Yes, Dr. Gifford-Jones appears to believe the words of a woman who thinks that GMOs will make half of all children autistic by 2025. Worse, The Toronto Sun published the article, too! I kid you not. Elsewhere, he thinks intravenous vitamin C would be effective in combatting Ebola outbreaks. When I encountered that article, suddenly I remembered! I have encountered Dr. Gifford-Jones before when he made these same claims in another article.

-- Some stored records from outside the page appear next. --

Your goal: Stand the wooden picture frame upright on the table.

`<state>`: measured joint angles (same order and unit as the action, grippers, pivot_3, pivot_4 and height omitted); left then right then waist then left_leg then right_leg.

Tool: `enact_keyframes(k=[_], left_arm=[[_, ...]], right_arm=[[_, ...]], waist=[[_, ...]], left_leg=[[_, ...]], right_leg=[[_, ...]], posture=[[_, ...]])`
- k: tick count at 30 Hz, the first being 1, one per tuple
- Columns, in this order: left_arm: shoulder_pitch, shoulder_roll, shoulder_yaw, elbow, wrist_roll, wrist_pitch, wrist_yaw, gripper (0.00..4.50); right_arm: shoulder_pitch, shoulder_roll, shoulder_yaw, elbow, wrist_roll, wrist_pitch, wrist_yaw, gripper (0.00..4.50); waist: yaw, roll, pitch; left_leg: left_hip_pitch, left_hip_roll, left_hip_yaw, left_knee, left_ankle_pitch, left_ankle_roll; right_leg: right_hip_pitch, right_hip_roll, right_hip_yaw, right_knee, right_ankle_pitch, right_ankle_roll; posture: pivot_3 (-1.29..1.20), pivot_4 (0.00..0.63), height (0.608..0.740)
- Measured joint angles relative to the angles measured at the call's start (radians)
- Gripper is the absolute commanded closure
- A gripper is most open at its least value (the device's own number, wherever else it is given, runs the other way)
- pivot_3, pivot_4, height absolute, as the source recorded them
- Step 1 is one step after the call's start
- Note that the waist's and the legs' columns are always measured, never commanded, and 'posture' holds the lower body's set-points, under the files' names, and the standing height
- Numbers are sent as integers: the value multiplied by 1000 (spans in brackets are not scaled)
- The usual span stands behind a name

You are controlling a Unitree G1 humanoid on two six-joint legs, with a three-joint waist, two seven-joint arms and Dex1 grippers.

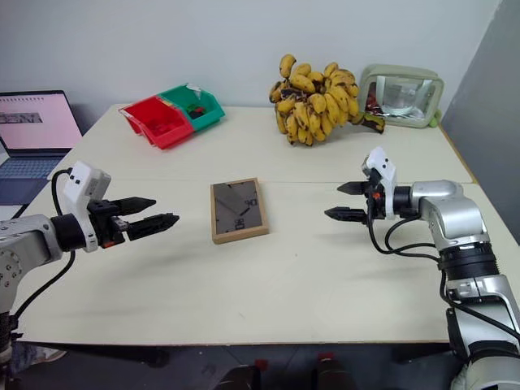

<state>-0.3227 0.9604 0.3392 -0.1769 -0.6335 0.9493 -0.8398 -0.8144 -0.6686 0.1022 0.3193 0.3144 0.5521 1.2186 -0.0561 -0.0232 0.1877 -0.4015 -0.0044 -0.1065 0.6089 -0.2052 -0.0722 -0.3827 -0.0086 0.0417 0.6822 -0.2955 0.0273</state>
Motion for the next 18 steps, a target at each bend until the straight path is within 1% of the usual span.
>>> enact_keyframes(k=[4, 8, 12, 15, 17, 18], left_arm=[[-12, -2, -1, 11, 2, -2, 14, 0], [8, -3, -6, -22, -5, 14, 23, 0], [-54, -9, -45, 22, 11, -9, 25, 0], [-65, -20, -47, 30, 14, -19, 37, 0], [-47, -18, -46, 22, 1, -5, 31, 349], [-32, -14, -46, 10, -12, 9, 19, 491]], right_arm=[[-26, 8, 0, 26, -13, -3, -2, 18], [-35, 12, 0, 38, -19, -1, 0, 18], [-95, 30, 9, 132, -66, -85, -19, 18], [-106, 39, 8, 147, -66, -82, -26, 18], [-97, 33, 7, 129, -55, -55, -10, 0], [-79, 22, 7, 101, -48, -47, 8, 192]], waist=[[0, 0, 0], [1, 0, 0], [1, 0, 0], [1, 0, 0], [0, 0, 0], [0, 0, 0]], left_leg=[[-1, 0, 0, 0, 0, 0], [-1, 0, 0, 0, 0, 0], [-1, -1, 1, 0, 0, 0], [-1, 0, 1, 0, 0, 0], [-4, 0, 0, 0, 0, 0], [-6, 0, 0, 0, 0, 0]], right_leg=[[-1, 0, 0, 0, 0, 0], [-1, -1, 0, 0, 0, 0], [-1, -1, 0, 0, 0, 0], [-1, -1, 0, 0, 0, 0], [-4, -2, 0, 0, 0, 0], [-6, -2, 0, 0, 0, 0]], posture=[[0, 150, 740], [0, 150, 740], [0, 150, 740], [0, 150, 740], [0, 150, 740], [0, 150, 740]])
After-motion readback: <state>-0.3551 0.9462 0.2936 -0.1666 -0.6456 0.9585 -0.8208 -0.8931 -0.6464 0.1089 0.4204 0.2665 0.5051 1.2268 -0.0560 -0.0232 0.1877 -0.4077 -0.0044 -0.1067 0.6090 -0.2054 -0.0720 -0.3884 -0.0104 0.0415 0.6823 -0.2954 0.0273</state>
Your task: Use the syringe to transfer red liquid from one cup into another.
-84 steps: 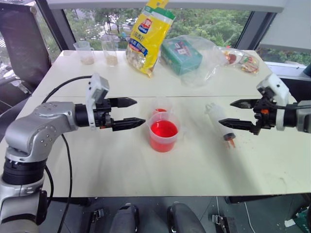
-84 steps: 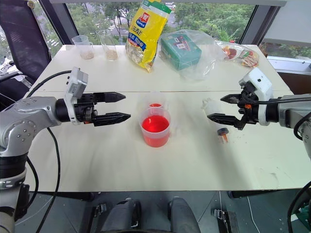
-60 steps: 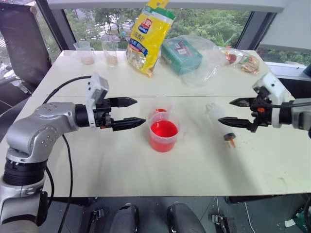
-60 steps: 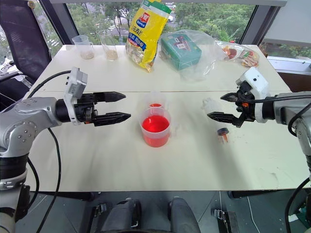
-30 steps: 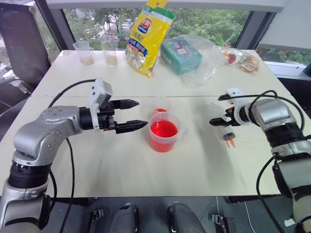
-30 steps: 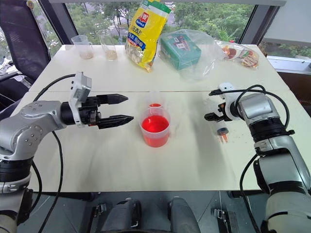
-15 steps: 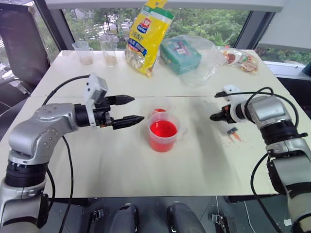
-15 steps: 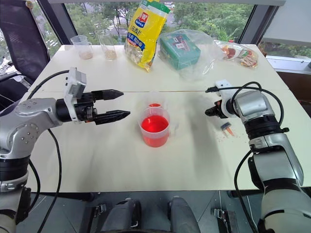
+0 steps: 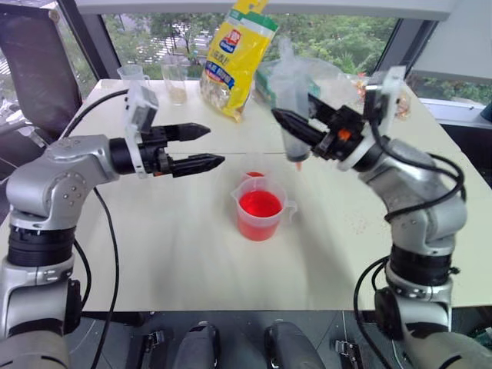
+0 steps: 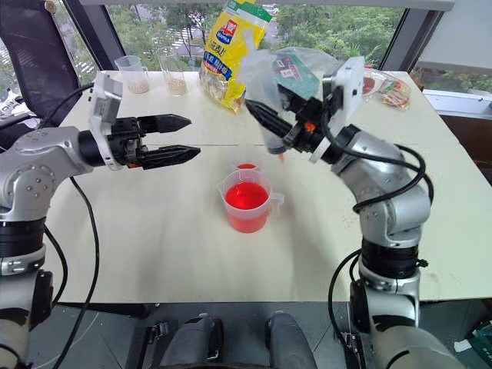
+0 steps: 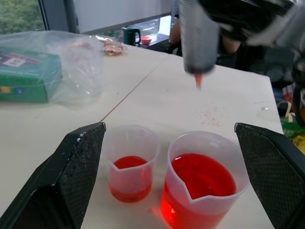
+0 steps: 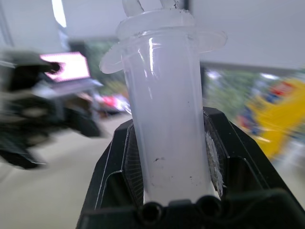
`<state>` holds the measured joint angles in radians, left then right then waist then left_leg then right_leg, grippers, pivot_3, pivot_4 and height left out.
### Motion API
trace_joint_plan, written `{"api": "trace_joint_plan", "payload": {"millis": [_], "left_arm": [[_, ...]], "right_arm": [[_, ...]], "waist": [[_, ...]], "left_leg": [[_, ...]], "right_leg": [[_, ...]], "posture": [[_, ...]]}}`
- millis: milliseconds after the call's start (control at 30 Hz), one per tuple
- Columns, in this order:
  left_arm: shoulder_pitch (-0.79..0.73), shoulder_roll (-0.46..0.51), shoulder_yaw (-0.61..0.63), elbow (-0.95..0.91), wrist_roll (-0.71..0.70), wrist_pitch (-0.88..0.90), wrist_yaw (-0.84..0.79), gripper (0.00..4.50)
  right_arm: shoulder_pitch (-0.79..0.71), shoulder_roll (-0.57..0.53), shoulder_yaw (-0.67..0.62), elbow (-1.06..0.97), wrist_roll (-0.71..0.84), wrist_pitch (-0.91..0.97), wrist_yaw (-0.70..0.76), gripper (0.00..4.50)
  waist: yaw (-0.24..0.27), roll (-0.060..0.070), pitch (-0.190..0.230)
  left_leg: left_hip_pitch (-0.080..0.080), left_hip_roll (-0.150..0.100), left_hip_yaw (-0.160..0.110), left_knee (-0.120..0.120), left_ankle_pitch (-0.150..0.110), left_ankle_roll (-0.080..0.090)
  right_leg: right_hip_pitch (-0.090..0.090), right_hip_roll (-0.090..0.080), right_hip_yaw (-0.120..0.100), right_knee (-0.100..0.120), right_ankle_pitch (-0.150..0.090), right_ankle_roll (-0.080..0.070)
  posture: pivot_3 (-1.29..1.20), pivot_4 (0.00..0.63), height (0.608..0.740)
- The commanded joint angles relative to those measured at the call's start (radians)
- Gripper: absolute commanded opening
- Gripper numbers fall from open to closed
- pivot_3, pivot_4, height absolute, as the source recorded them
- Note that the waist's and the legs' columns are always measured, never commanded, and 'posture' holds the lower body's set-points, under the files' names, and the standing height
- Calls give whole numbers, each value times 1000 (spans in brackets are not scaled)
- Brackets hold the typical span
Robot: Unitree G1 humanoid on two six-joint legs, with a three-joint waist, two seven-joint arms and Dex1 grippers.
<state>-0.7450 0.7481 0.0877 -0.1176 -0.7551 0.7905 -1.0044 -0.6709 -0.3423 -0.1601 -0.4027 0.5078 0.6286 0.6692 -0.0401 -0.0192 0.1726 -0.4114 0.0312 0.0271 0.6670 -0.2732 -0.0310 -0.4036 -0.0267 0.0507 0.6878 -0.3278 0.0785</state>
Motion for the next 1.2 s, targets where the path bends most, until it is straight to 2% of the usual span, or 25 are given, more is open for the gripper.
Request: {"api": "trace_joint_plan", "payload": {"millis": [33, 267, 467, 700, 1200], "left_arm": [[-50, -3, -3, -11, -18, 17, -21, 4500], [-113, -8, -1, -20, -55, 72, -37, 4500], [-128, -10, -7, -36, -81, 106, -45, 4500], [-109, -2, -19, -64, -96, 141, -73, 4500], [-150, -148, -88, 12, -53, 120, -45, 4500]], "right_arm": [[49, 56, 42, -60, 16, -97, -22, 1368], [199, 137, 170, 61, -91, -327, -15, 1368], [278, 156, 233, 175, -156, -466, 4, 1368], [305, 149, 250, 222, -171, -513, 16, 1368], [322, 119, 278, 225, -186, -515, 22, 1368]], "waist": [[-1, 0, 0], [-3, 0, 0], [-4, 0, 0], [-3, 0, 0], [-2, 0, 0]], "left_leg": [[0, 0, 0, 0, 0, 0], [1, 0, 0, 0, 0, 0], [1, 0, 0, 0, 1, -1], [1, 0, 0, 0, 1, -1], [4, 0, 0, 0, 1, -2]], "right_leg": [[0, 0, 0, 0, 0, 0], [0, 1, 0, 1, 0, 0], [0, 1, 0, 1, 0, 0], [0, 1, 0, 1, 0, 0], [3, 2, 0, 2, 0, 0]], "posture": [[0, 150, 740], [0, 150, 740], [0, 150, 740], [0, 150, 740], [0, 150, 740]]}}
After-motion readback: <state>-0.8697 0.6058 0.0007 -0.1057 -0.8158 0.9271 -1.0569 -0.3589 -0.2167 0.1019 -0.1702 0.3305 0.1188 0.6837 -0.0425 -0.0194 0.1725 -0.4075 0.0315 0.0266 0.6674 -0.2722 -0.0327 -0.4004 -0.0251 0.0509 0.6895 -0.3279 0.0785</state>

It turns out that Dr. Gifford-Jones is into a wide variety of quackery, including the claims that cell phone radiation causes cancer and that vitamin C plus lysine can prevent or reverse coronary artery disease. And guess what? He sells his very own supplement, Medi-C Plus, which contains vitamin C, magnesium, and lysine. Because of course he does.

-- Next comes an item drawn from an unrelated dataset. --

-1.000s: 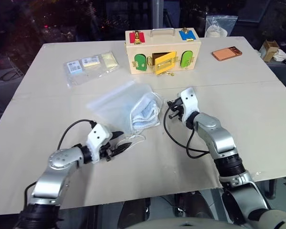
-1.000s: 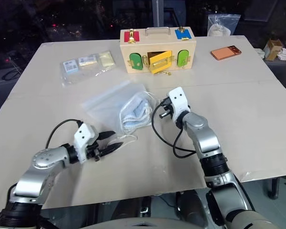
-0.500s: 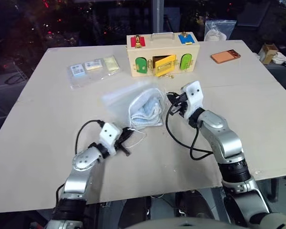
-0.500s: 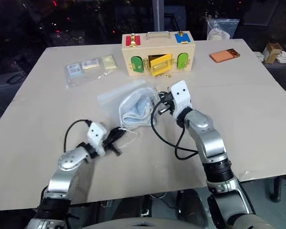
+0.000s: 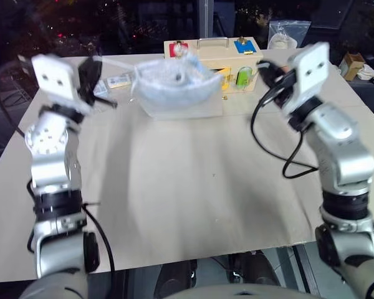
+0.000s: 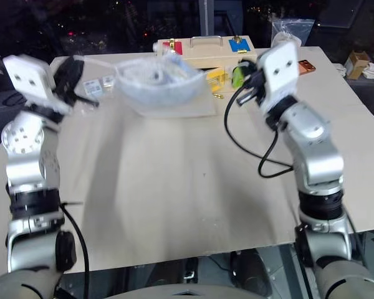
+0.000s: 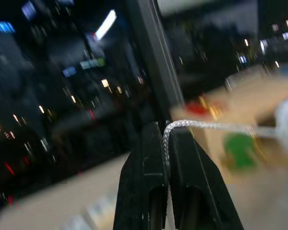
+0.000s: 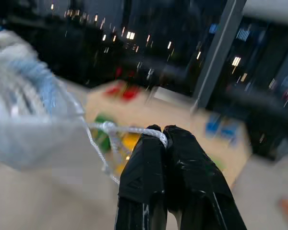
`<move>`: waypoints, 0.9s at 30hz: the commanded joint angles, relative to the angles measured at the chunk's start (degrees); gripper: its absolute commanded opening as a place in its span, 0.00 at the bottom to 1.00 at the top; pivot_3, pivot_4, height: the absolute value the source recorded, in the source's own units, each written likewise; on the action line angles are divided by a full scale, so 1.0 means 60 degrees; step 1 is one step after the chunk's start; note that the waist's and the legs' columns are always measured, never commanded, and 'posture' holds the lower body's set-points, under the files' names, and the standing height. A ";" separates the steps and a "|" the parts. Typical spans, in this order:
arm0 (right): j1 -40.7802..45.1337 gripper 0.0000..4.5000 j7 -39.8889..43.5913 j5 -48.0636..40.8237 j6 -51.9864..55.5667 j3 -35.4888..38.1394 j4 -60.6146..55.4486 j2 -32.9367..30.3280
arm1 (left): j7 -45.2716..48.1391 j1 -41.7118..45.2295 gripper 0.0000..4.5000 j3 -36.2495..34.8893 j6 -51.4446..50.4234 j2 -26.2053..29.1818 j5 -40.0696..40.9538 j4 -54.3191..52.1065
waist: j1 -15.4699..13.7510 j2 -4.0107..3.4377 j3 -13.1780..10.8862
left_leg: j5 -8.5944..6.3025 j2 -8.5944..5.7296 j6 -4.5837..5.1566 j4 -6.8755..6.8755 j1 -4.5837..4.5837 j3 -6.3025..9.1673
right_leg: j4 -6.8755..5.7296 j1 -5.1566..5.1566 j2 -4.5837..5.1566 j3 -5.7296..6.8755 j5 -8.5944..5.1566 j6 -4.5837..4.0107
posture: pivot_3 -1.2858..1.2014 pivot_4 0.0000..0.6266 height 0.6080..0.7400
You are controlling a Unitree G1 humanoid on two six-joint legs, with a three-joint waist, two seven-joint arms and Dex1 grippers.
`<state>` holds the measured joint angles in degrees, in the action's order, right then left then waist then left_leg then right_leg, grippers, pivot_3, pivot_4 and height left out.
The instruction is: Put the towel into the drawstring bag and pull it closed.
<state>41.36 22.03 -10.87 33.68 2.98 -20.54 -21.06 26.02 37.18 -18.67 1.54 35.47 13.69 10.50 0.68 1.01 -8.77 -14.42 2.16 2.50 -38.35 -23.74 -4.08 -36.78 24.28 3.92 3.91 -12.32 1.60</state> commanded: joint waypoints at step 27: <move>-0.0022 0.00 -0.0693 -0.0492 -0.0413 0.2377 -0.0356 -0.2593 | 0.0640 0.2113 0.01 0.0118 0.1860 0.1575 -0.0564 0.4589 | 0.0046 0.0080 -0.0048 | -0.0004 0.0006 0.0000 0.0017 -0.0008 -0.0060 | -0.0011 0.0038 0.0002 -0.0026 -0.0010 0.0017 | 0.52 0.24 1.00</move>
<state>38.43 20.36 -12.99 31.31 13.32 -21.76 -36.13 29.85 48.91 -15.99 9.08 42.79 10.22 37.96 0.95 1.49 -9.06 -14.44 2.20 2.50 -38.25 -23.84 -4.48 -36.85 24.57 3.93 3.73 -12.38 1.71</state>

So what we have here is a retired doctor who’s made quite the second career for himself selling supplements and somehow getting his medical column syndicated in 70 North American newspapers, the vast majority of them Canadian. Interestingly, I did not find Dr. Gifford-Jones’ antivaccine propaganda op-ed in 70 newspaper search results. It’s possible that I’ve missed a couple, but as far as I can tell, only The Toronto Sun, the Cornwall Standard-Freeholder, the Bow Valley Crag & Canyon, The Gananoque Reporter, Niagra This Week, and Canada Free Press have published this antivaccine article. I also noted last night that The Toronto Sun appears to have taken the article down, likely due to complaints on Twitter. That’s good, but the newspaper should never have published such a bad article in the first place, and there are still several papers where the article can still be found.

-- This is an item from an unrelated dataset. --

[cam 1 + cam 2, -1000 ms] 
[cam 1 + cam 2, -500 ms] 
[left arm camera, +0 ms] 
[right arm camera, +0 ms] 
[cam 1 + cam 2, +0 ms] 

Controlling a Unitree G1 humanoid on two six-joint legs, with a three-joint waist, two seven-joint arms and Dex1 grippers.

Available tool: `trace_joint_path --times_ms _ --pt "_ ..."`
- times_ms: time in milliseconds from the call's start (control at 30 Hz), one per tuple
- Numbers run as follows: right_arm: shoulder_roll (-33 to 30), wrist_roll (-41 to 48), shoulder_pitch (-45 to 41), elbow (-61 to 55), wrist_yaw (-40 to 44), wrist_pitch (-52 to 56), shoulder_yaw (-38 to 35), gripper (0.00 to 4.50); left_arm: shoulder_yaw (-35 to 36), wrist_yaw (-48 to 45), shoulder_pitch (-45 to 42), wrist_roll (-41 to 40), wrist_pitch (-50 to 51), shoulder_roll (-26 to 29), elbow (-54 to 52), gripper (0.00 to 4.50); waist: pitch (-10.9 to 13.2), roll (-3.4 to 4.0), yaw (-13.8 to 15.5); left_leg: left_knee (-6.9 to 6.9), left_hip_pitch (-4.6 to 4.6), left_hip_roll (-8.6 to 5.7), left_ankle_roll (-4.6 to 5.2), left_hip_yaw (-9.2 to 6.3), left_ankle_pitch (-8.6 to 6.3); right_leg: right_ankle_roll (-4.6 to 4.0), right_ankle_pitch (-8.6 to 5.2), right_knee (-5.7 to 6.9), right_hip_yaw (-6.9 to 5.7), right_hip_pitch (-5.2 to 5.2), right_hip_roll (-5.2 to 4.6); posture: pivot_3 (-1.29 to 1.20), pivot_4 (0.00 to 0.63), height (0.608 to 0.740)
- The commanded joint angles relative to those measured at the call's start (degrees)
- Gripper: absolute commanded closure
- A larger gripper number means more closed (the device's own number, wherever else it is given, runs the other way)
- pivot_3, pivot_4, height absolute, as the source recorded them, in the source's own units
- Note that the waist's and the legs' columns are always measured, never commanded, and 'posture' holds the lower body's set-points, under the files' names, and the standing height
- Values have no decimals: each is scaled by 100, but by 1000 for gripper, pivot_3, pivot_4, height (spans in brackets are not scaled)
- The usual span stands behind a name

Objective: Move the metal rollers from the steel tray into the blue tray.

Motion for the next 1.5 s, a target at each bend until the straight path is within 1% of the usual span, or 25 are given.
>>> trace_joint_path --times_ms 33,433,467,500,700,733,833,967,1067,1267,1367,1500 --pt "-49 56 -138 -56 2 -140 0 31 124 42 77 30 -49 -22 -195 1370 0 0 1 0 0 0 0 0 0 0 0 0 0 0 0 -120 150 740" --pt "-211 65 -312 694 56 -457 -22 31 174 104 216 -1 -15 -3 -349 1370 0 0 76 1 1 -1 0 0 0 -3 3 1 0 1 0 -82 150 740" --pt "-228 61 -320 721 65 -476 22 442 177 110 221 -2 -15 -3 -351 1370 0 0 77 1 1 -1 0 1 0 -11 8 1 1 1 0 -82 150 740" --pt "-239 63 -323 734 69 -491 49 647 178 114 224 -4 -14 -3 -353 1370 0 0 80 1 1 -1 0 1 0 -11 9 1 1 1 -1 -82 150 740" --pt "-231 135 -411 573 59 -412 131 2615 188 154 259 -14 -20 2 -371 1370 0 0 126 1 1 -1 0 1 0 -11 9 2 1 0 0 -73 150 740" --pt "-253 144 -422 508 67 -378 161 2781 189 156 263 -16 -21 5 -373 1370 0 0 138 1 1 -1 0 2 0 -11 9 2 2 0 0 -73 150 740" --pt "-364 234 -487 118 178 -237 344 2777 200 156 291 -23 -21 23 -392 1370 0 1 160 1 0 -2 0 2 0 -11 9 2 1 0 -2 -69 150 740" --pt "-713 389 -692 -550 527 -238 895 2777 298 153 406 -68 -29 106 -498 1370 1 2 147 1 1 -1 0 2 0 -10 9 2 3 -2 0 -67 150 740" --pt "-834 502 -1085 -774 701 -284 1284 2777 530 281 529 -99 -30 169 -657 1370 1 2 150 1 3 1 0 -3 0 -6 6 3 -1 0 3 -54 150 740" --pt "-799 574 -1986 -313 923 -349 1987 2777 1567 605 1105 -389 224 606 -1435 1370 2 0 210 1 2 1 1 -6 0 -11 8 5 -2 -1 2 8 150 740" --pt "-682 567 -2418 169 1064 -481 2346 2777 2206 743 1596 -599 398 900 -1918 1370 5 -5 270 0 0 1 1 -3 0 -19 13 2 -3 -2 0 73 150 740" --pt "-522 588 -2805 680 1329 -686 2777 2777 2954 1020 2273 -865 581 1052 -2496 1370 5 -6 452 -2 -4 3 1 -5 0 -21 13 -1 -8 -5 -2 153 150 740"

Worse, here’s a Tweet from the editor of The Toronto Sun announcing the decision to remove the article:
A number of medical professionals have pointed to inaccuracies in this opinion piece and it has been taken off-line. His opinion doesn’t reflect the editorial position of the Sun. Our coverage of vaccines has been balanced and we encourage people to get vaccines.
— Adrienne Batra (@AdrienneBatra) October 28, 2018
Don’t get me wrong. It’s very good that the offending article has been removed from The Toronto Sun, but what does Ms. Batra mean by mean by “balanced”? Whenever I hear the word “balanced” used in the context of vaccine coverage by the media, it’s almost always false balance that gives way too much credence to antivax misinformation—false balance of the type that Dr. Gifford-Jones tried to spin in his last couple of paragraphs.
Maybe the editors of The Toronto Sun haven’t learned anything after all.